Fuera de la capital iraquí, lo que se conoce como el “cinturón de Bagdad”, el Ejército defiende el perímetro junto a los voluntarios llegados tras la fatua (edicto) del ayatolá Alí al Sistani para desplegar la defensa contra los yihadistas. Pero los combates continúan a no tanta distancia de la ciudad: a unos 25 kilómetros en dirección a Faluya, al este de Bagdad, como revelaba el miércoles en un centro de recogida de alimentos Jabar Asien, que lucha cerca de Garma, en la provincia de Anbar; o a unos 60 kilómetros, como muestra el parte diario de los enfrentamientos en Jurf al Sajar, al suroeste de la capital; o a otros 130 kilómetros hacia el norte, en los alrededores de Samarra, punto vital para unir Tikrit con el cinturón de Bagdad.

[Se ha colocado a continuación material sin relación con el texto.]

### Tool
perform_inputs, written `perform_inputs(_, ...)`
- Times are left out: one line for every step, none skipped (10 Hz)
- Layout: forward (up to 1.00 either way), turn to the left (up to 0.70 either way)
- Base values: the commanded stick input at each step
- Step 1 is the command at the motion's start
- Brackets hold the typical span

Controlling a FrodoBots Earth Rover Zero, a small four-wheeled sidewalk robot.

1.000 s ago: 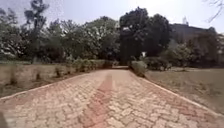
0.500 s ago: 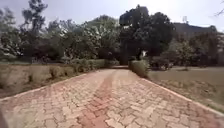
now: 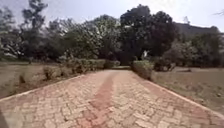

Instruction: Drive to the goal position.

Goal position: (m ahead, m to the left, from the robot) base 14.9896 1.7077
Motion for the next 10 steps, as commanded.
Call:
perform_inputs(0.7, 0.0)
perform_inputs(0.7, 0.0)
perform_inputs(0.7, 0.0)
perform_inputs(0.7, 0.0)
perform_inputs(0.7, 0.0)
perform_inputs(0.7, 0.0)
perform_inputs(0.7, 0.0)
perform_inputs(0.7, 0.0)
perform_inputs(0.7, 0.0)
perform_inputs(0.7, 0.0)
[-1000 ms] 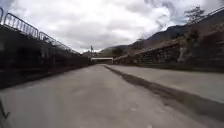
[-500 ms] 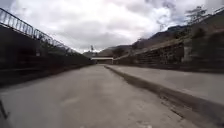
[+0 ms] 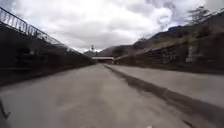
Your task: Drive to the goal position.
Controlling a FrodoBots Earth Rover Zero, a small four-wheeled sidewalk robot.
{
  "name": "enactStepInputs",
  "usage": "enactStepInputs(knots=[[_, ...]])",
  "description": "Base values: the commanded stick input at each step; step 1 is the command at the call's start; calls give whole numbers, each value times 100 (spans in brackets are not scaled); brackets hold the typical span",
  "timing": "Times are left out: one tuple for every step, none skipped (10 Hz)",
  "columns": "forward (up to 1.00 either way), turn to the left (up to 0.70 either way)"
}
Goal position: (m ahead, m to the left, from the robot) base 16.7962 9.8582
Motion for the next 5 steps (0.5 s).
enactStepInputs(knots=[[70,0],[70,0],[70,0],[70,0],[70,0]])
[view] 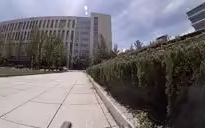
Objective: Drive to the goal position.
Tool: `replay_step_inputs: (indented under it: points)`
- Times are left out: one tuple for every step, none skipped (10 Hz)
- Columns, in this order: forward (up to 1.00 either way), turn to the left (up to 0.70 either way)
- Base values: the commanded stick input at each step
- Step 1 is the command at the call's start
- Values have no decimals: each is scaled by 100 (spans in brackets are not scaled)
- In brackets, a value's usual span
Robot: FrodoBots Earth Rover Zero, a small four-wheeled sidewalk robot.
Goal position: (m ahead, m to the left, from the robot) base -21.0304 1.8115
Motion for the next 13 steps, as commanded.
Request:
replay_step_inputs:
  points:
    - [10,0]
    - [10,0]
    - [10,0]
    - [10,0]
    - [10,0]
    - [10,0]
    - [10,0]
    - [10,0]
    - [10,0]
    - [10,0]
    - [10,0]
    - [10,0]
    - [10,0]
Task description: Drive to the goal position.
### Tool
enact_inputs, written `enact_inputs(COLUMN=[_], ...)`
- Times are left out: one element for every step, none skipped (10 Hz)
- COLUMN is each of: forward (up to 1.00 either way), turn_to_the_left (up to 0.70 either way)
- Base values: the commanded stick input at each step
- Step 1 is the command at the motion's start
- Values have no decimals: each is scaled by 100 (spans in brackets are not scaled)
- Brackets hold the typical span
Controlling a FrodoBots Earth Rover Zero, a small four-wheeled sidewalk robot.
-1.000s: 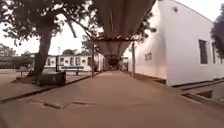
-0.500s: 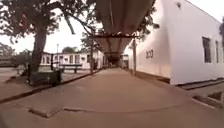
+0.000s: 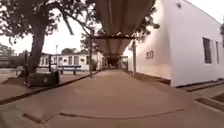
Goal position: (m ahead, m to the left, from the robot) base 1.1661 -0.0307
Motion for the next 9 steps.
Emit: enact_inputs(forward=[70,70,70,70,70,70,70,70,70], turn_to_the_left=[0,0,0,0,0,0,0,0,0])
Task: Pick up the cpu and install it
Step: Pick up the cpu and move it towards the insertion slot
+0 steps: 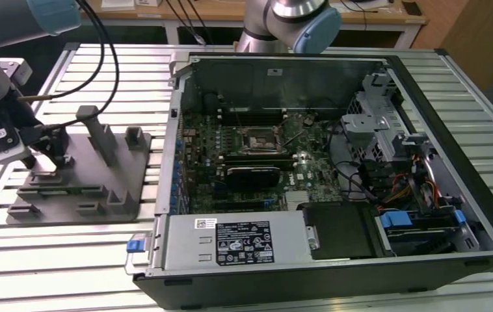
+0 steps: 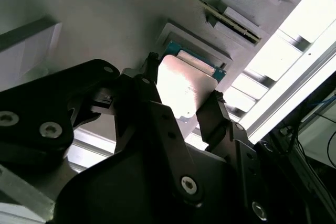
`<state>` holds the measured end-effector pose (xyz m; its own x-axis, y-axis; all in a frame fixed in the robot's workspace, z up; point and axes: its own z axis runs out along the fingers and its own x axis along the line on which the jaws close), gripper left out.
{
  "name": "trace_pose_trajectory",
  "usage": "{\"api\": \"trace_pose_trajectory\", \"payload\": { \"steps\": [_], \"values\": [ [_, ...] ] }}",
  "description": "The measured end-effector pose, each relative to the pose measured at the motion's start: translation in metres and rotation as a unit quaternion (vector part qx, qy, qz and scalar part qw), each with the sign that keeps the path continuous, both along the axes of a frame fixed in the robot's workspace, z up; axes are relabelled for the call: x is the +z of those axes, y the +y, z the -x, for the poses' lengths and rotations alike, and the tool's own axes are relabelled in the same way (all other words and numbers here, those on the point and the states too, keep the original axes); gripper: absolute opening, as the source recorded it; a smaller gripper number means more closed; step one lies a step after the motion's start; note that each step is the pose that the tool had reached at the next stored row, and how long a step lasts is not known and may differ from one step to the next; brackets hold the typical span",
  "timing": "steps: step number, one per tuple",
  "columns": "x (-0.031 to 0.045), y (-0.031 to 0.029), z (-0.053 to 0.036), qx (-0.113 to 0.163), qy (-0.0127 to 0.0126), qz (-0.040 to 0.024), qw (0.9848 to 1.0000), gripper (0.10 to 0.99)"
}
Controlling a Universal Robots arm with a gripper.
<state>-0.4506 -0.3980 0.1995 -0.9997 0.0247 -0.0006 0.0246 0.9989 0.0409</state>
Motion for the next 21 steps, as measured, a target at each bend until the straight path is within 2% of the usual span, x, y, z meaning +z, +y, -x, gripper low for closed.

Y a las batallas tradicionales se une la violencia indiscriminada. Las fuerzas de seguridad iraquíes hallaron este miércoles los cuerpos de 53 hombres en la ciudad de Hamza al Gharbi, a unos 150 kilómetros al sur de Bagdad. Los cadáveres, maniatados, tenían los ojos vendados. La mayoría presentaba heridas de bala en la cabeza o en el pecho, según informó France Presse. Se desconoce el motivo de la matanza, perpetrada en una zona de mayoría chií, a la que no había llegado el EI, pero con episodios recientes de ataques de la insurgencia suní.